El BOE publica el decreto de medidas laborales y el Congreso debe convalidarlo

La reforma de los contratos peligra ante la falta de apoyos al Gobierno

La convalidación por parte del Parlamento del decreto aprobado el viernes por el Gobierno con medidas laborales podría peligrar debido a la falta de apoyos parlamentarios. De no convalidarse estas medidas, entre las que está un nuevo contrato formativo y la libertad para encadenar temporales, dejarían de estar en vigor.

La reforma de los contratos peligra ante la falta de apoyos al Gobierno
La reforma de los contratos peligra ante la falta de apoyos al Gobierno

El Gobierno no las tiene todas consigo para sacar adelante de forma efectiva el Real Decreto que aprobó el viernes pasado el Consejo de Ministros con medidas laborales. Entre esas iniciativas, destacan la creación de un nuevo contrato formativo, la posibilidad de encadenar contratos temporales de forma ilimitada hasta el final de 2013 y la prórroga del Plan Prepara. Ahora, el texto del decreto que se ha publicado hoy en el Boletín Oficial del Estado (BOE), con lo que entrará en vigor de forma inmediata. No obstante, a pesar de estar en vigor desde ese momento, es imprescindible que el Parlamento convalide el decreto para que las medidas puedan seguir aplicándose.

Las actuales circunstancias derivadas del adelanto electoral hacen difícil que el Ejecutivo reúna los apoyos necesarios para esta convalidación, según distintas fuentes conocedoras de las negociaciones.

Si el Gobierno no consiguiera los apoyos parlamentarios necesarios para su convalidación, decaería su vigencia a pesar de haberse publicado en el BOE y estar ya en vigor. Las fuentes consultadas indican que esto "no ha pasado nunca". Los grupos políticos, sobre todo los nacionalistas, son conscientes de la necesidad de apoyos del Ejecutivo y por ello, "intentarán sacar algo a cambio", indican desde el entorno del Gobierno.
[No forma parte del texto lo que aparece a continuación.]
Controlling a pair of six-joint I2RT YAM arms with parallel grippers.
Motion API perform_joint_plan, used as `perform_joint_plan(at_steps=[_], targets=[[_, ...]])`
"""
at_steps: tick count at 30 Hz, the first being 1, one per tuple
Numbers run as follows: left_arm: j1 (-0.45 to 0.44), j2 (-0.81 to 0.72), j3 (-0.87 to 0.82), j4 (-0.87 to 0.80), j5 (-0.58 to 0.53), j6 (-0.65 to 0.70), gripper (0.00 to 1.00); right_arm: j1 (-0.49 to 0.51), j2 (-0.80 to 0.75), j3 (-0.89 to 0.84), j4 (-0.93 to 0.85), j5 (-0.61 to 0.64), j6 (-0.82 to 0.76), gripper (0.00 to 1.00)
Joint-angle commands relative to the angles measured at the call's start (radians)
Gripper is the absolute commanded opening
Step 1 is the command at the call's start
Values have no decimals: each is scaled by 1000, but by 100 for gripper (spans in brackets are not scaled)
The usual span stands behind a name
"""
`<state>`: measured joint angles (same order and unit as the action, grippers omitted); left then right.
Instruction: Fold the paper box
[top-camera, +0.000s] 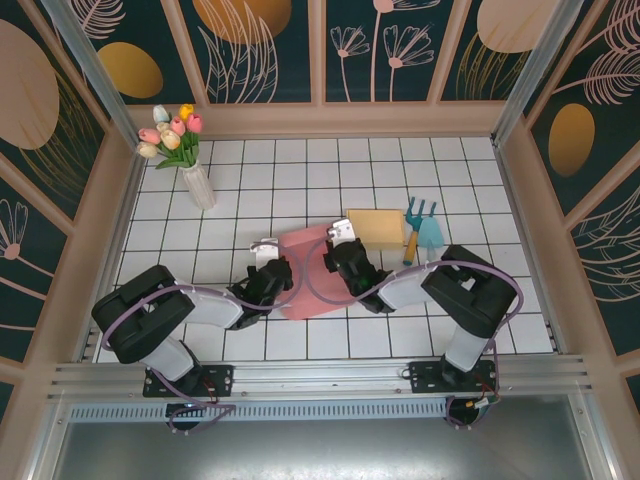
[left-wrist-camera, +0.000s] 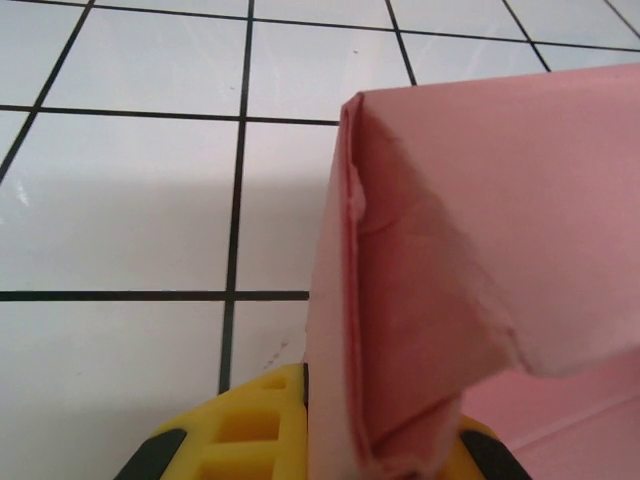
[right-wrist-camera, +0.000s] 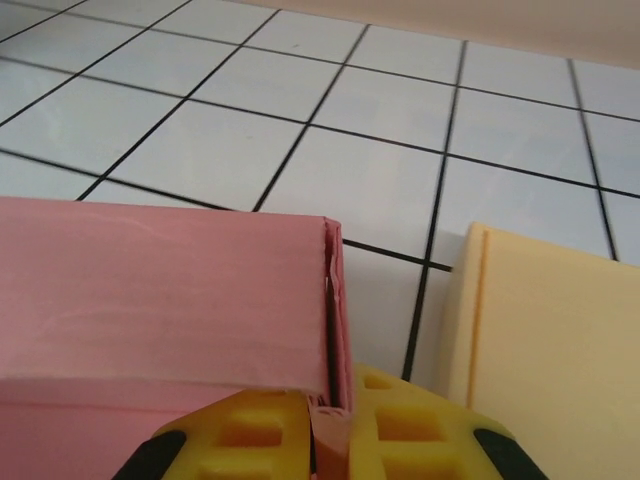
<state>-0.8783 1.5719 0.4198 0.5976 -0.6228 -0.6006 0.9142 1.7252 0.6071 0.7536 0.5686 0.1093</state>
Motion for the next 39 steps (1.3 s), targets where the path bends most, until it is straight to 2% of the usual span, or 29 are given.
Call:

Dado que es prácticamente imposible por motivos de tiempo que esta norma se tramite como proyecto de ley, los grupos planean recurrir a otras normas en tramitación para obtener algún tipo de ventajas. En concreto, podrían intentar sacar adelante distintas enmiendas en la reforma de la negociación colectiva que debido también a la presión parlamentaria se terminó tramitando como proyecto de ley, ya que la figura del decreto, que fue la elegida inicialmente por el Gobierno, no admite modificaciones en su tramitación. En la actualidad, este proyecto de ley está en la Comisión de Trabajo del Congreso en su plazo de presentación de enmiendas, previsto hasta el 10 de septiembre.

Tras el inesperado adelanto electoral, desde distintos sectores se apuntó la posibilidad de que la tramitación como proyecto de ley de la reforma de los convenios terminaría decayendo por motivos de tiempo. De hecho, al PSOE le interesaba que así sea porque de ese modo la reforma publicada por el BOE en un decreto y convalidada por el Congreso permanecería en vigor y, sin embargo, no debería aceptar ninguna modificación en su tramitación como proyecto de ley.

Ahora el Gobierno podría verse obligado a forzar que la reforma de los convenios termine su camino como proyecto de ley y aceptar así enmiendas a esta norma como moneda de cambio para lograr el apoyo nacionalista al último decreto laboral. Los negociadores confirman esta situación y dicen que tienen dos semanas para "cambiar cromos" antes de la convalidación.

Todas las esperanzas, en un gran pacto de rentas

Mientras los técnicos del Ministerio de Trabajo deberán esmerarse en sus negociaciones para sacar adelante el decreto de medidas laborales, el titular de este departamento, Valeriano Gómez, mira hacia el lado de los interlocutores sociales para instarles, a diario, a que cierren un "gran pacto de rentas". En declaraciones a la SER, Gómez defendió este término más que el de acuerdo de moderación salarial, porque en su opinión, deben moderarse también los beneficios, "haciendo que se destinen a inversión y empleo, moderando también los márgenes de distribución porque están haciendo que nuestro modelo de precios nos separe sistemáticamente del resto de países europeos y termine provocando que los crecimientos salariales nominales sean mayores". Añadió que si el acuerdo se limitara a moderar salarios "al final, legítimamente, los trabajadores dirán que por qué son ellos los únicos que colaboran en el proceso".